Inmigrantes, tanto indocumentados como legales, aportan 1.600 millones de dólares anuales a la economía de este estado del norte y son un componente crucial de la mano de obra, según un estudio de la Universidad de Nebraska en Omaha conocido este miércoles.
Directivos del Departamento de Estudios Latinos y Latinoamericanos dijeron que el estudio era la primera evaluación cuantitativa de los aportes de inmigrantes a la economía de Nebraska.
Los datos disponibles no permitieron a los autores discriminar el aporte económico de los indocumentados del de los inmigrantes legales.
Pero el trabajo infiere algunas conclusiones, y la primera de ellas es que los indocumentados en general tienen trabajo y aportan a la producción, el empleo y los impuestos en medida similar a los legales.
Además, sería razonable concluir que los aportes económicos de los inmigrantes no autorizados tienen mayor probabilidad de ser subbestimados, y que sus costos públicos probablemente son inferiores que los de los inmigrantes autorizados y los nativos en su conjunto, dice un borrador del estudio.

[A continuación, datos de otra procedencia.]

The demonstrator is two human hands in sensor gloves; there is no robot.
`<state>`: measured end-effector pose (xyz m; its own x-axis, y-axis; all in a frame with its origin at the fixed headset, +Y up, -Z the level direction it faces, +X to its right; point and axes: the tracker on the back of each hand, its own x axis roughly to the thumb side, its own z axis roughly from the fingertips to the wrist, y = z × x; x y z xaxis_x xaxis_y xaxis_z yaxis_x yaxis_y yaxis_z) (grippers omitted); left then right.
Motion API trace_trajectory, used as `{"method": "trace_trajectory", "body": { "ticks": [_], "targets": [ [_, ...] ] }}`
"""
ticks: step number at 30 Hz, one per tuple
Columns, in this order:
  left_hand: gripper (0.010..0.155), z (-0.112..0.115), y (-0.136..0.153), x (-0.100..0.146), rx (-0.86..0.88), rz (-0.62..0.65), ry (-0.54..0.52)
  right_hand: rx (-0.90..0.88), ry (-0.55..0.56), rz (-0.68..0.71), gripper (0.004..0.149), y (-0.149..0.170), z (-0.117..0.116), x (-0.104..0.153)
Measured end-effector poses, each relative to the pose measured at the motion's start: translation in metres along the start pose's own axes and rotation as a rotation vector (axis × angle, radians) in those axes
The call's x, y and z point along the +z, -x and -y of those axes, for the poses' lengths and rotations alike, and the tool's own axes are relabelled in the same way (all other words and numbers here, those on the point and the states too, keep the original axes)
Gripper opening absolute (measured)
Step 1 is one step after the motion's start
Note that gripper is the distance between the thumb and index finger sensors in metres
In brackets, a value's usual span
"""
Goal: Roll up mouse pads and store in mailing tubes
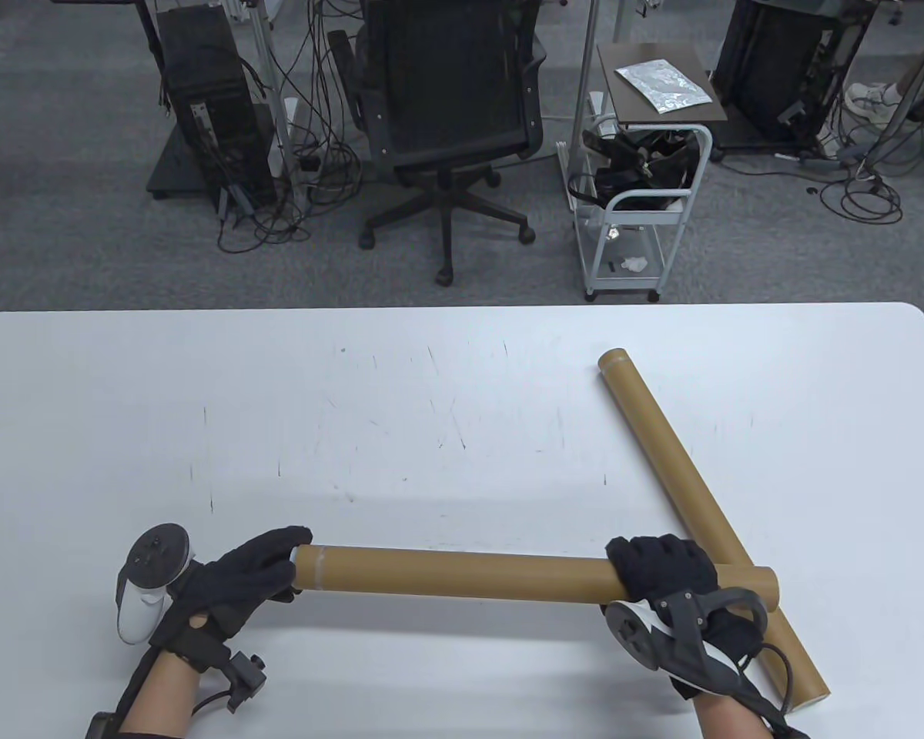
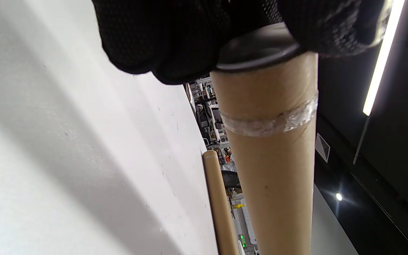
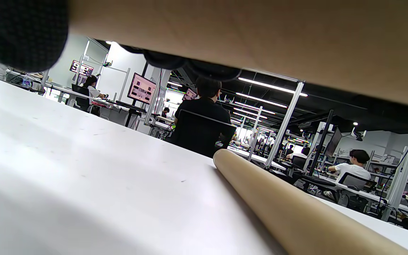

El autor, Christopher Decker, profesor adjunto de ciencias económicas, no estaba disponible para responder a preguntas sobre el estudio, lo mismo que su coautor Jerry Deichert y la directora del departamento Lourdes Gouveia.
Según un borrador que resume las conclusiones principales, los inmigrantes crearon 12.000 empleos en todos los sectores de la economía de Nebraska en 2006.
La pérdida de la mano de obra extranjera le costaría al estado 13.500 millones de dólares y miles de empleos.
La pérdida de los inmigrantes sería devastadora para la economía estatal, en particular las comunidades cuyas industrias depender de la inyección de una mano de obra nueva y joven y una generación de niños dispuestos a permanecer en esas comunidades, según el estudio.
Los inmigrantes constituyen el 5,6% de la población estatal, un aumento del 33% con respecto a 2000. Pero los inmigrantes representan apenas el 4,3% de los costos del sector público a la fecha.